Ein Kunde, der alle sonstigen Voraussetzungen für einen Anspruch auf Alg II erfüllt, besitzt Vermögen in Form eines nicht selbst bewohnten Hauses, dessen sofortiger Verkauf ihm nicht möglich ist. Ihm wurden deshalb darlehensweise Leistungen zur Sicherung des Lebensunterhalts bewilligt.

Kann einem potentiellen Arbeitgeber des Kunden ein Eingliederungszuschuss nach § 16 Abs. 1 SGB II i.V.m. §§ 217 ff. SGB III gewährt werden?

 Antwort:

Die Gewährung von Eingliederungsleistungen nach den §§ 16 ff (somit auch EGZ nach §§ 217 ff. SGB III) setzt neben der Erfüllung der spezifischen Anspruchsvoraussetzungen des jeweiligen Förderinstruments auch voraus, dass der betroffene Kunde  Leistungsberechtigter" i.S. § 7 SGB II ist.

Gem. § 9 Abs. 4 SGB II ist hilfebedürftig u.a. auch derjenige, dem die sofortige Verwertung von zu berücksichtigendem Vermögen nicht möglich ist. Insofern zählen diese Personen zum Kreis der  Leistungsberechtigten nach § 7 SGB II.
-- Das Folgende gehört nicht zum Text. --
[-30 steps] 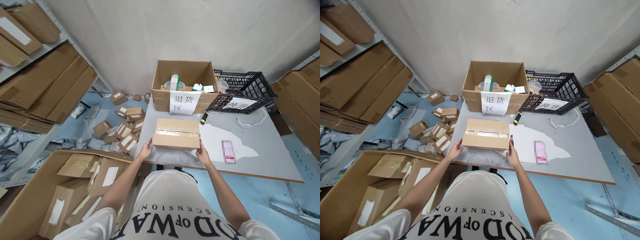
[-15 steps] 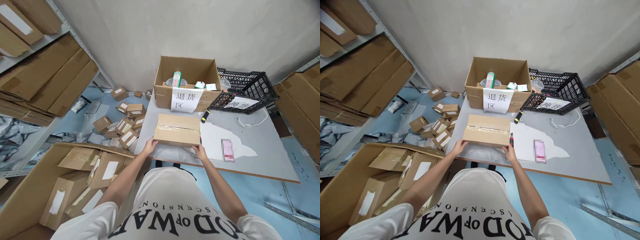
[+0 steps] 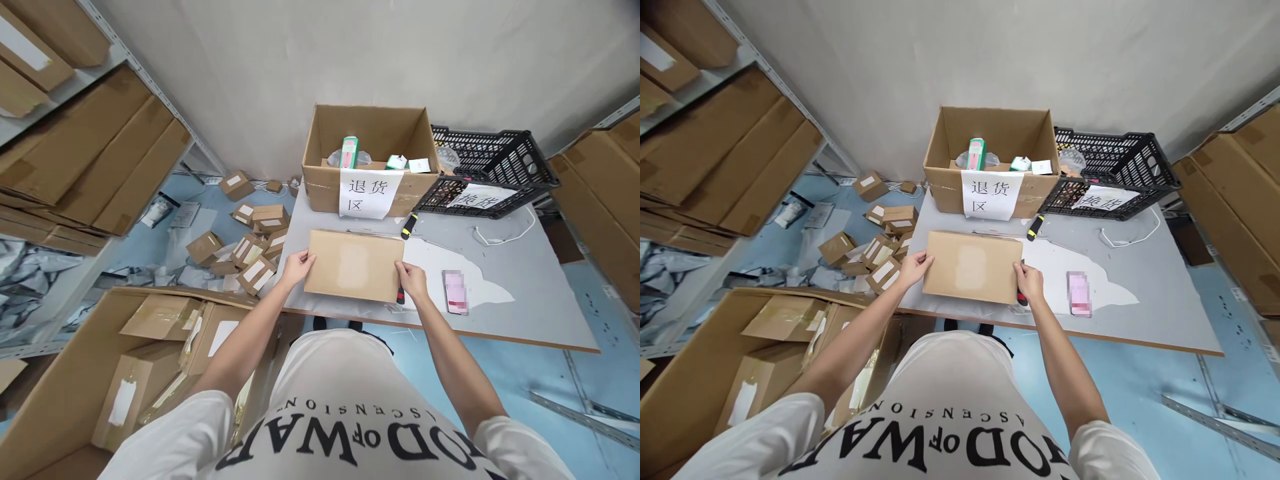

Die Voraussetzungen für die Gewährung von Eingliederungsleistungen sind damit erfüllt.

 Hinweise:

Abweichend von der darlehensweisen Gewährung von Leistungen zur Sicherung des Lebensunterhaltes werden die Eingliederungsleistungen hier als Zuschuss gezahlt. Eine darlehensweise Gewährung der Eingliederungsleistungen kommt nur unter den Voraussetzungen des § 16g in Frage.

Gleichlautender WDB Eintrag unter § 24.